The router received the command as part of a planned change to update the IP address on the Router, but the router then sent messages to all other routers in the WAN. As a result, some of them started recomputing their adjacency and forwarding tables. The process of recomputation caused the routers to become unable to forward packets correctly, which led to the disruption in all other services.
The network health system was paused when the incident happened
The network actually started a recovery on its own around 8:10 UTC, thanks to the automated system that was put in place to maintain the health of the WAN. However, the system happened to be paused at the time when the network was impacted, which may be why the impact was possible in the first place.
The system has built-in features for identifying and eliminating any and all unhealthy devices. It also has traffic engineering systems used for optimizing data flow across the network. However, the pause took place for mentioned reasons, and as a result of it, certain network paths ended up experiencing greater packet loss until the systems were manually restarted in full.
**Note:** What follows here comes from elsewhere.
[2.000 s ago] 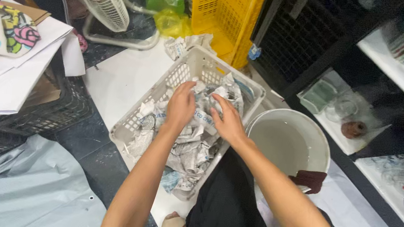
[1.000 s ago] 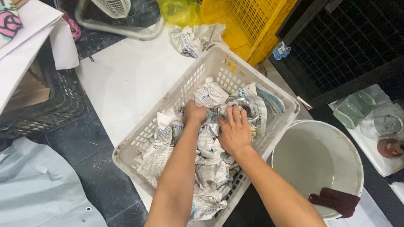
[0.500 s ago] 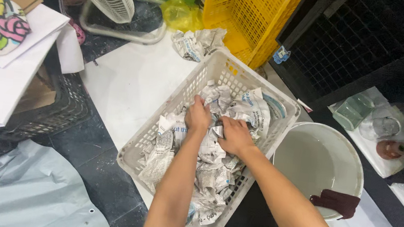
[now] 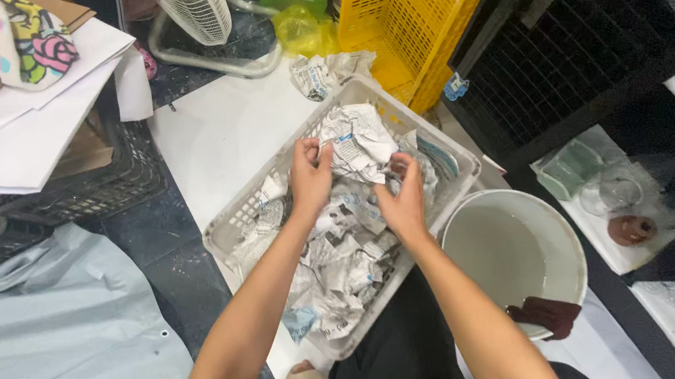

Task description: The person sits on the floor and washes ceramic bowls and plates in a bucket of water using a sponge and cloth. They unwrap items from newspaper, scrub them, rinse, and place them on a nearby shelf.

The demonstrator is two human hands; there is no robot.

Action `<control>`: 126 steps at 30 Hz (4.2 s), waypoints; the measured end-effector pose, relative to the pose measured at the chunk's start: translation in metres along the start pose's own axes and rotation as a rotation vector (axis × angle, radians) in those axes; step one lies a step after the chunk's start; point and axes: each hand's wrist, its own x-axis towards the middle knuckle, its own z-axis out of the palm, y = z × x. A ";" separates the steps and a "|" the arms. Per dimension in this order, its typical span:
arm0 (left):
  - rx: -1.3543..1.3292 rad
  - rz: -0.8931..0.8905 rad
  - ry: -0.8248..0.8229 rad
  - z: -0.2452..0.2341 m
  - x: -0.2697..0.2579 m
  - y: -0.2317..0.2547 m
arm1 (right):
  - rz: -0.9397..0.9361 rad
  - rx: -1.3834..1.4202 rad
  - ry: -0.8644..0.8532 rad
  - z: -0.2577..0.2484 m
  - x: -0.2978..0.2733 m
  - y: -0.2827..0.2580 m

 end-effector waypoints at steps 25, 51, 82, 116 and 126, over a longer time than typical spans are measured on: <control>-0.338 -0.182 -0.544 0.047 -0.149 0.124 | -0.268 -0.024 0.142 -0.189 -0.080 -0.092; -0.472 -0.422 -0.639 0.089 -0.222 0.135 | 0.385 0.479 -0.203 -0.258 -0.108 -0.033; -0.651 -0.606 -0.886 0.077 -0.236 0.165 | 0.410 0.657 -0.010 -0.264 -0.129 -0.043; -0.438 -0.386 -0.450 0.109 -0.252 0.106 | 0.122 0.315 -0.269 -0.295 -0.143 -0.047; -0.524 -0.521 -0.498 0.116 -0.270 0.142 | 0.103 0.300 -0.114 -0.302 -0.153 -0.052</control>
In the end, WAN returned to its optimal operating conditions at 12:43 PM UTC, which is when the recovery process ended. With the incident behind it, Microsoft said that it learned its lesson and that it would start blocking highly impactful commands, preventing them from being executed. In addition, it will also require command execution to follow certain guidelines for safe configuration changes.
Despite the outage affecting so many services and lasting for such a long time, users around the world were still relieved to hear that it was all just a result of a system error rather than a security incident.